Please state how many lines in the records below contain the word "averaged"; the answer should be a number and nothing else.

Records supplied.
☆ ☆ ☆ ☆ ☆ ☆ ☆

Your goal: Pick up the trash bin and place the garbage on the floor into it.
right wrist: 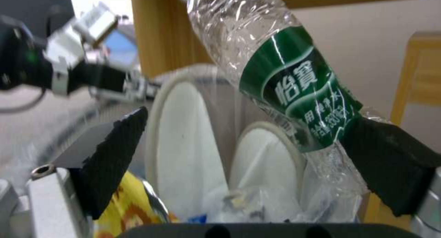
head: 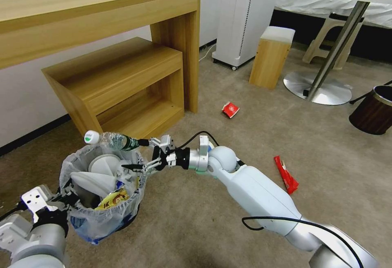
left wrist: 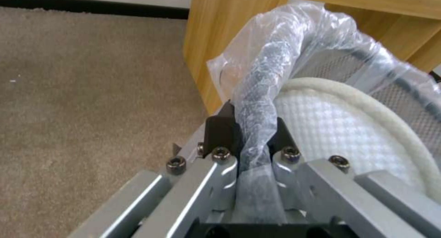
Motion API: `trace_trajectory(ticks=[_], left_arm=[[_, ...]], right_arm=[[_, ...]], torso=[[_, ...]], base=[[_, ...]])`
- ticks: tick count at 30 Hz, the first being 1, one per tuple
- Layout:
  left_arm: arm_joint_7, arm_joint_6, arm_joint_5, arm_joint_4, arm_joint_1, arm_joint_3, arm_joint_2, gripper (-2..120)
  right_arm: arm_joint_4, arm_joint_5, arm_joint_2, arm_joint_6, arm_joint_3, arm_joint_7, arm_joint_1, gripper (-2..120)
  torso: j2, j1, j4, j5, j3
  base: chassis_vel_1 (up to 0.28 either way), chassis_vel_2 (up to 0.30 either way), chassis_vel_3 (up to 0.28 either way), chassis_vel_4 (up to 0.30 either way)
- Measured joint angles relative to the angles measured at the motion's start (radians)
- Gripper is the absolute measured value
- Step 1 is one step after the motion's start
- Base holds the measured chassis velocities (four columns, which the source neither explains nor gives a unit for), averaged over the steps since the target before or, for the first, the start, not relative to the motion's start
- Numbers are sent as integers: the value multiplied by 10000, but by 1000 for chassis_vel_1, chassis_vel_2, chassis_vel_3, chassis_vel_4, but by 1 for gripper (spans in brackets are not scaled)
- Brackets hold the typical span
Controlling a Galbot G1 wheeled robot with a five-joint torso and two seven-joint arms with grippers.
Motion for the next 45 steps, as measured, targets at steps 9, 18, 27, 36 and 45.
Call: trace_trajectory(ticks=[9,18,27,36,45], left_arm=[[-2,-7,-29,-100,149,-87,-9,3],[-2,-23,-65,-100,229,-129,21,3],[4,-26,-65,-101,186,-85,22,3],[11,-44,-41,-102,184,-66,-15,3],[16,-45,-38,-104,168,-45,-18,3]], right_arm=[[-76,-333,131,-173,-423,0,420,100],[-296,-398,440,-68,-826,392,668,100],[-460,762,831,570,-1356,1083,921,100],[-265,885,716,1004,-1533,502,775,100],[769,1960,146,1187,-720,815,283,100]], torso=[[0,0,0,0,0],[0,0,0,0,0],[0,0,0,0,0],[0,0,0,0,0],[0,0,0,2,-1]], base=[[0,0,0,0],[0,0,0,0],[0,0,0,0],[0,0,0,0],[0,0,0,0]])
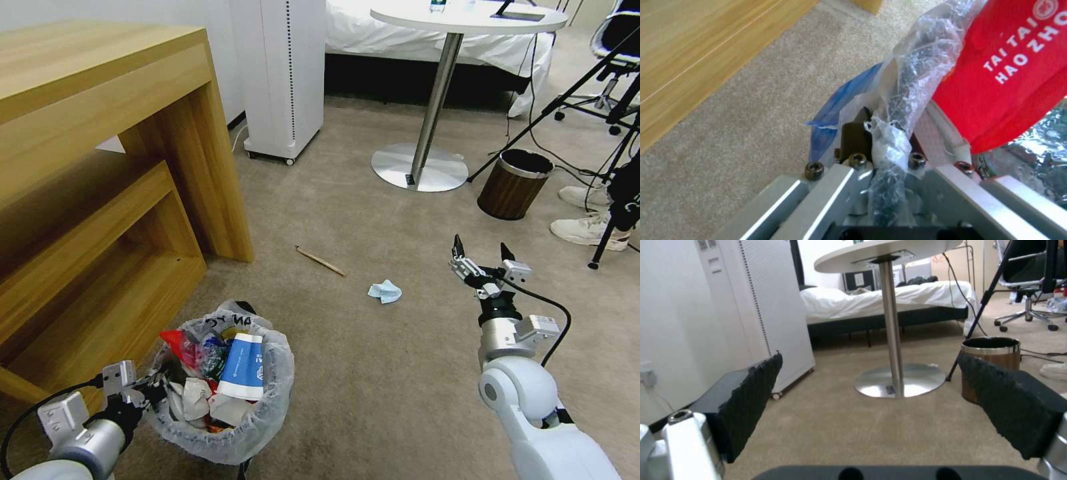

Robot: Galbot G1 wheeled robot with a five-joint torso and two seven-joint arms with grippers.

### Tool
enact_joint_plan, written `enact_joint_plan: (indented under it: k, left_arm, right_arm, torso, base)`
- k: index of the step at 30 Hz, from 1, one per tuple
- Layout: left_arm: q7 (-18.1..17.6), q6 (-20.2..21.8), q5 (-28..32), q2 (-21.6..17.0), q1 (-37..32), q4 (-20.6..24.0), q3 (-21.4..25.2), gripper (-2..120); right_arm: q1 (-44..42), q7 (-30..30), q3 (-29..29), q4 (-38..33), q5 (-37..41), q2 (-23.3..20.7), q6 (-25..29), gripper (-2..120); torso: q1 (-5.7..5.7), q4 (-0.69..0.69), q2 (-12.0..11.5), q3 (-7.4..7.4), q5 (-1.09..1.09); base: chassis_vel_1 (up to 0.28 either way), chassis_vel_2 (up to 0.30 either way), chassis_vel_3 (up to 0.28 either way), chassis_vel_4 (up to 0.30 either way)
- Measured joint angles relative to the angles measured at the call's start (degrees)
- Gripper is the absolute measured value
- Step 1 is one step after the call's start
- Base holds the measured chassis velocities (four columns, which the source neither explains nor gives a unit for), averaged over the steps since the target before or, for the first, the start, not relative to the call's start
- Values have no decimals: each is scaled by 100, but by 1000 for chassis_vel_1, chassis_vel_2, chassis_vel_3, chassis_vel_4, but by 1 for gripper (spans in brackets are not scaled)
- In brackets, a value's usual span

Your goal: Pick up the trash bin and place the garbage on the floor into it.

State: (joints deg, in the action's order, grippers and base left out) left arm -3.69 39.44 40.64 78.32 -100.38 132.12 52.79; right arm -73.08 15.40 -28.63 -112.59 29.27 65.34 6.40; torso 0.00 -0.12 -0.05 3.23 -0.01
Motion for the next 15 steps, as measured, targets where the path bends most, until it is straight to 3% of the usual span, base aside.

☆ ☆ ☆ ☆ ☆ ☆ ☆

Exercise output. 2